§ III.
Transcription des Voyelles arabes.

Je pose d’abord nos trois voyelles européennes, grand a, grand ï, grand ou, ω, comme identiques à l’alef, au ïa, et au ωaω.

Pour distinguer ensuite les trois petites voyelles qui leur correspondent et qui en sont les mineures, voici les règles que je propose.

Alef, ou grand a, sera toujours peint par a romain: fatha, ou petit a, par a italique.

Grand i, sera peint par I romain, soit tréma, soit circonflexe ï, î: le kesré, ou petit i, sera peint tantôt par i italique, tantôt par e italique aussi, selon qu’il sonne dans l’arabe même. Je n’emploie point l’y, parce que, outre son inutilité, dans le cas présent, c’est trop le détourner de son ancienne valeur, qui, chez les Grecs et les Latins, fut notre u français, ou notre ou très-bref. La preuve en est dans les mots arabes sour écrit Tyr: baîrout, écrit Bêryt; dans les mots romains Romulus, écrit par Plutarque Romylos; Valerius, écrit par Polybe et Eusèbe, Oyalerios. On pourrait citer nombre d’autres exemples.

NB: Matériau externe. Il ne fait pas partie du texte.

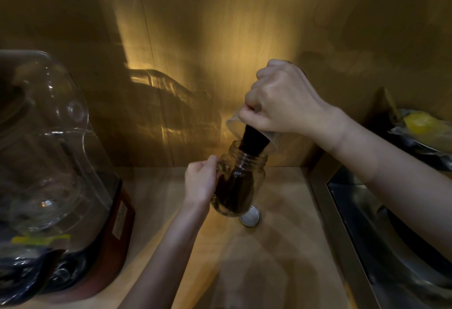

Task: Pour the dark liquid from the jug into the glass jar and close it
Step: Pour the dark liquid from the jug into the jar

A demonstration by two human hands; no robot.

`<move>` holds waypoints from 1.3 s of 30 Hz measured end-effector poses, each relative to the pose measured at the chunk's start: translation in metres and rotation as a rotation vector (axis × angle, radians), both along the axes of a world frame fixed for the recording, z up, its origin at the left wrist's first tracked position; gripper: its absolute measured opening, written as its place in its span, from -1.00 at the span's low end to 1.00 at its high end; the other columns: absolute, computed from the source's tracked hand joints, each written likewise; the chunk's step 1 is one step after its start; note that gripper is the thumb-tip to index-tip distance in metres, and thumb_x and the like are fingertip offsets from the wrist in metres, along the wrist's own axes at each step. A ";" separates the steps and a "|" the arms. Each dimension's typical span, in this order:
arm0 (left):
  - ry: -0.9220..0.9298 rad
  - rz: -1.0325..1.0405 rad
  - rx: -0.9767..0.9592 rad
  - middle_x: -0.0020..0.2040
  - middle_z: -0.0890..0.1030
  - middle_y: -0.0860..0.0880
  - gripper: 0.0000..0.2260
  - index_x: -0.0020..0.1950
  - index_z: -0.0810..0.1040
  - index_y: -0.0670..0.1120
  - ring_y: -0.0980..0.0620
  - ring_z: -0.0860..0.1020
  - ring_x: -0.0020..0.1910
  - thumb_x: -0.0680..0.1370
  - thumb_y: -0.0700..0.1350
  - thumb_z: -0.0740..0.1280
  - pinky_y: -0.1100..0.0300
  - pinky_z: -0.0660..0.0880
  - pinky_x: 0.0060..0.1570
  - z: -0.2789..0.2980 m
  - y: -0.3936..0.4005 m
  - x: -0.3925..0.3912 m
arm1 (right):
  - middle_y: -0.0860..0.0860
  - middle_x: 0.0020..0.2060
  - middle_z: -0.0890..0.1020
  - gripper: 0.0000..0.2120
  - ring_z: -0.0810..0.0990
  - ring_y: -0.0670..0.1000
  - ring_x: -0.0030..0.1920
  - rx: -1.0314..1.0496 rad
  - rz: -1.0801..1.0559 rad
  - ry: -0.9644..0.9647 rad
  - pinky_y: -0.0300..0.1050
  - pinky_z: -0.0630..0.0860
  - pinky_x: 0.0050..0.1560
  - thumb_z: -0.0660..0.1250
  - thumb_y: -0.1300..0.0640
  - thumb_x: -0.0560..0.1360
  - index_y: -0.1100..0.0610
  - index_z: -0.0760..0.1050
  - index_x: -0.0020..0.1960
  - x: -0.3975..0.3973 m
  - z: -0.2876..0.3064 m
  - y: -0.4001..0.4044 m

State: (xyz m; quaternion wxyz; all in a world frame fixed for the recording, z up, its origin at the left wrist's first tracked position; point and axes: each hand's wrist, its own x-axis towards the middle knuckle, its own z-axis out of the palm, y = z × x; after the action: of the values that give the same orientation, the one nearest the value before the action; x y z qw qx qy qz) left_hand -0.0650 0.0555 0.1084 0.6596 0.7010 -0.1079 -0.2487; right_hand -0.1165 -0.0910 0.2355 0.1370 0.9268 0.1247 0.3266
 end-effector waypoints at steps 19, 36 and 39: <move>0.022 0.031 0.004 -0.62 0.30 0.04 -0.59 -0.62 0.36 -0.04 0.01 0.29 -0.48 0.46 -0.10 0.25 0.12 0.25 -0.31 -0.001 -0.003 0.001 | 0.07 -0.71 0.43 -0.69 0.34 0.06 -0.60 -0.007 0.044 -0.003 -0.18 0.26 -0.35 0.25 0.21 0.33 0.19 0.43 -0.59 0.001 0.000 0.001; 0.024 0.034 0.004 -0.67 0.29 0.07 -0.51 -0.70 0.34 -0.05 0.03 0.28 -0.51 0.47 -0.11 0.24 0.13 0.25 -0.33 -0.006 -0.004 0.002 | 0.05 -0.71 0.41 -0.69 0.26 0.03 -0.59 -0.039 0.066 0.018 -0.19 0.18 -0.33 0.25 0.22 0.32 0.18 0.43 -0.60 0.001 -0.002 0.003; 0.015 0.041 0.014 -0.69 0.27 0.07 -0.50 -0.71 0.33 -0.06 0.05 0.25 -0.56 0.46 -0.11 0.24 0.14 0.21 -0.39 -0.007 -0.004 0.002 | 0.05 -0.72 0.39 -0.67 0.28 0.04 -0.60 -0.074 0.065 0.031 -0.18 0.17 -0.34 0.24 0.21 0.33 0.19 0.43 -0.61 0.002 -0.006 0.002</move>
State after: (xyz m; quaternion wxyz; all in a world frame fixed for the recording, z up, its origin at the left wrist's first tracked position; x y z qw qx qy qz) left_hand -0.0628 0.0511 0.1012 0.6603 0.7059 -0.0868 -0.2410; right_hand -0.1145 -0.0889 0.2298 0.1586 0.9216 0.1689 0.3114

Nos arabistes veulent écrire Yemen: je demande s’il n’est pas aussi bien exprimé par Ïemen.

Grand ou sera toujours peint par ω.

Domma, ou petit ou, tantôt par ů valant ou bref, tantôt par o italique, selon qu’il sonne dans l’arabe même. En certains lieux, par exemple Alep, le domma sonne souvent comme notre eu: mais du moment que nous lui donnons un signe propre, on sera libre de lui donner la valeur qui est usitée. Nous avons vu, ci-devant, que alef, souligné de kesré ou i bref, se prononçait souvent é, comme dans les mots el esm, émir, eslam: pour éviter de confondre cet é avec celui du kesré, je propose le signe æ italique, que l’on prononce dans presque toute l’Europe é, ou bien le a renversé (ɐ), qui par cas heureux est une sorte de e, tout-à-fait bien adapté au besoin de cette circonstance.

Alef, frappé de domma, ou petit o, sonne quelquefois comme notre o moyen, par exemple, dans omam (les nations), omm (mère), omol (espère); je rends cet état par le signe ō.

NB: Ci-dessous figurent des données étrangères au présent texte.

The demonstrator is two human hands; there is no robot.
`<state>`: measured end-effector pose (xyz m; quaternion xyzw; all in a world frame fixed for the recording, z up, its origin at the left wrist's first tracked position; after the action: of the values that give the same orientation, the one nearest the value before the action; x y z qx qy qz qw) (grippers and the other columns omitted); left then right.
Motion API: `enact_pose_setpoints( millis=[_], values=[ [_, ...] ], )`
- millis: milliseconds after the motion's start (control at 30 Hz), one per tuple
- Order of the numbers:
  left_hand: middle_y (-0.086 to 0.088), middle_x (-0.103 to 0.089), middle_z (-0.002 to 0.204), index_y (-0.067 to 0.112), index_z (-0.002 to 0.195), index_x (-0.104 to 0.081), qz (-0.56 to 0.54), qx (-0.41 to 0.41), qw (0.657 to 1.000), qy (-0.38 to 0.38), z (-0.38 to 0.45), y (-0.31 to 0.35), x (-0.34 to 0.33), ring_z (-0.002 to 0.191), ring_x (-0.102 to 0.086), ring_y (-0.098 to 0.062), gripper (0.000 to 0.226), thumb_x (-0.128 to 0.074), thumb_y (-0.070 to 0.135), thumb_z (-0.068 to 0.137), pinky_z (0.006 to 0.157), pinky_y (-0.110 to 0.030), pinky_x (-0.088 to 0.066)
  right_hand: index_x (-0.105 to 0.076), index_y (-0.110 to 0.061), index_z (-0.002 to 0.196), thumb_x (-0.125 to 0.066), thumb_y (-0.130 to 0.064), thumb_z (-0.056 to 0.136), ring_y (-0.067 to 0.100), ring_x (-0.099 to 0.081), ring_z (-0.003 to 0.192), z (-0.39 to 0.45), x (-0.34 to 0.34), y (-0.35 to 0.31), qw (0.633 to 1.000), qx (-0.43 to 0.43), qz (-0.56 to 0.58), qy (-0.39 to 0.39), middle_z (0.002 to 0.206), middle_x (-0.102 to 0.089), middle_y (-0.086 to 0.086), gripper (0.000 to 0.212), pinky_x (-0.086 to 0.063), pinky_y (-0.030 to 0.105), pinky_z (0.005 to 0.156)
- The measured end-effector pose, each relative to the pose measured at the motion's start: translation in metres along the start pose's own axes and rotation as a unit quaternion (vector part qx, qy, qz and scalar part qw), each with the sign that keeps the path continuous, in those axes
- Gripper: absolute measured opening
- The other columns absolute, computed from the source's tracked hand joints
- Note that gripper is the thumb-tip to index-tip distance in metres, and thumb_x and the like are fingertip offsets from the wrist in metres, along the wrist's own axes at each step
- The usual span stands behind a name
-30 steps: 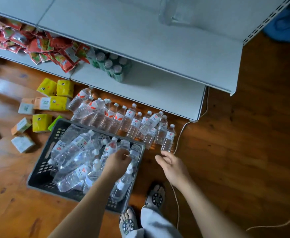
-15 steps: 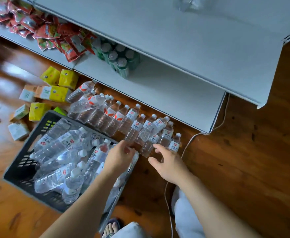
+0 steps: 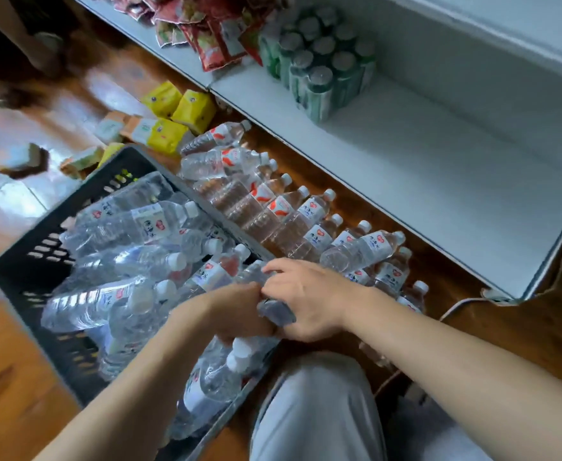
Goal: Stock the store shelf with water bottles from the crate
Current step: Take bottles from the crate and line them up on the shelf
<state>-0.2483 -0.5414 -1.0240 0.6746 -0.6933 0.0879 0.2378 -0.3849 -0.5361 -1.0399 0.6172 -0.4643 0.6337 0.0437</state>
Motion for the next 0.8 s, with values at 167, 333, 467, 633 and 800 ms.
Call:
enact_pose_setpoints(
  millis=[167, 333, 467, 633, 800],
  values=[
    [-0.01, -0.069, 0.114, 0.015, 0.111, -0.061, 0.034, -0.031, 0.994, 0.103, 0.012, -0.004, -0.019, 0.105, -0.066, -0.028, 0.05, -0.068, 0.047, 0.074, 0.077, -0.033, -0.055, -0.071, -0.016, 0.098, -0.065, -0.066, 0.072, 0.023, -0.045, 0.132, 0.003, -0.013, -0.004, 0.996, 0.025, -0.085, -0.018, 0.111, -0.07, 0.001, 0.057, -0.03, 0.035, 0.116],
    [-0.017, -0.072, 0.097, 0.007, 0.095, -0.069, -0.154, -0.019, 0.981, 0.119, -0.008, -0.014, -0.014, 0.088, -0.072, -0.027, 0.023, -0.067, 0.024, 0.08, 0.071, -0.035, -0.062, -0.058, -0.021, 0.119, -0.072, -0.055, 0.078, 0.021, -0.055, 0.109, -0.001, -0.025, -0.025, 0.999, -0.042, 0.008, -0.001, 0.112, -0.062, 0.0, 0.055, -0.048, 0.039, 0.096],
    [-0.012, -0.072, 0.098, 0.014, 0.101, -0.071, -0.365, -0.03, 0.925, 0.106, -0.023, -0.032, -0.015, 0.075, -0.073, -0.024, 0.018, -0.072, 0.016, 0.083, 0.075, -0.043, -0.063, -0.058, -0.028, 0.118, -0.075, -0.058, 0.077, 0.015, -0.059, 0.105, 0.0, -0.026, -0.022, 0.994, -0.088, 0.059, -0.004, 0.112, -0.063, -0.007, 0.054, -0.05, 0.034, 0.087],
    [-0.009, -0.074, 0.111, 0.015, 0.109, -0.069, -0.538, -0.073, 0.836, 0.083, -0.031, -0.062, -0.014, 0.086, -0.069, -0.024, 0.029, -0.052, -0.001, 0.094, 0.091, -0.049, -0.057, -0.063, -0.032, 0.118, -0.073, -0.06, 0.078, 0.005, -0.063, 0.1, -0.003, -0.02, -0.022, 0.985, -0.11, 0.12, 0.056, 0.11, -0.068, -0.014, 0.05, -0.053, 0.033, 0.086],
    [0.007, -0.064, 0.13, 0.027, 0.133, -0.057, -0.445, -0.242, 0.86, 0.062, -0.038, -0.054, -0.016, 0.123, -0.059, -0.006, 0.062, -0.059, -0.009, 0.083, 0.1, -0.032, -0.051, -0.07, -0.035, 0.117, -0.081, -0.058, 0.07, -0.005, -0.064, 0.1, -0.029, 0.009, -0.027, 0.937, -0.197, 0.216, 0.189, 0.109, -0.072, -0.018, 0.053, -0.053, 0.029, 0.092]
  ],
)
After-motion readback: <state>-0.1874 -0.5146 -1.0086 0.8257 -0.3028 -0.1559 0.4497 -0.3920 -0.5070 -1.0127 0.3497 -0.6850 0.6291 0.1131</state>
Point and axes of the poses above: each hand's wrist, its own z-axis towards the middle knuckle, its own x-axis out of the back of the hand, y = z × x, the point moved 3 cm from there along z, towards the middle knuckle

Grand i, frappé de fatha, ou petit a, se prononce comme notre ê, dans être, ou notre ai dans maître. Il est intéressant de conserver cette forme ai, parce que souvent le mot où elle se trouve au singulier, fait son pluriel en la retournant; par exemple, dair (une maison), fait au pluriel diar (les maisons), bairaq (un drapeau), fait au pluriel biareq (les drapeaux): nos principes ne permettent pas de donner deux signes au son simple ai; mais j’ai pensé que l’on pouvait, par cas particulier, sauver ici cet inconvénient, en liant l’a italique à l’i romain, par un poinçon particulier.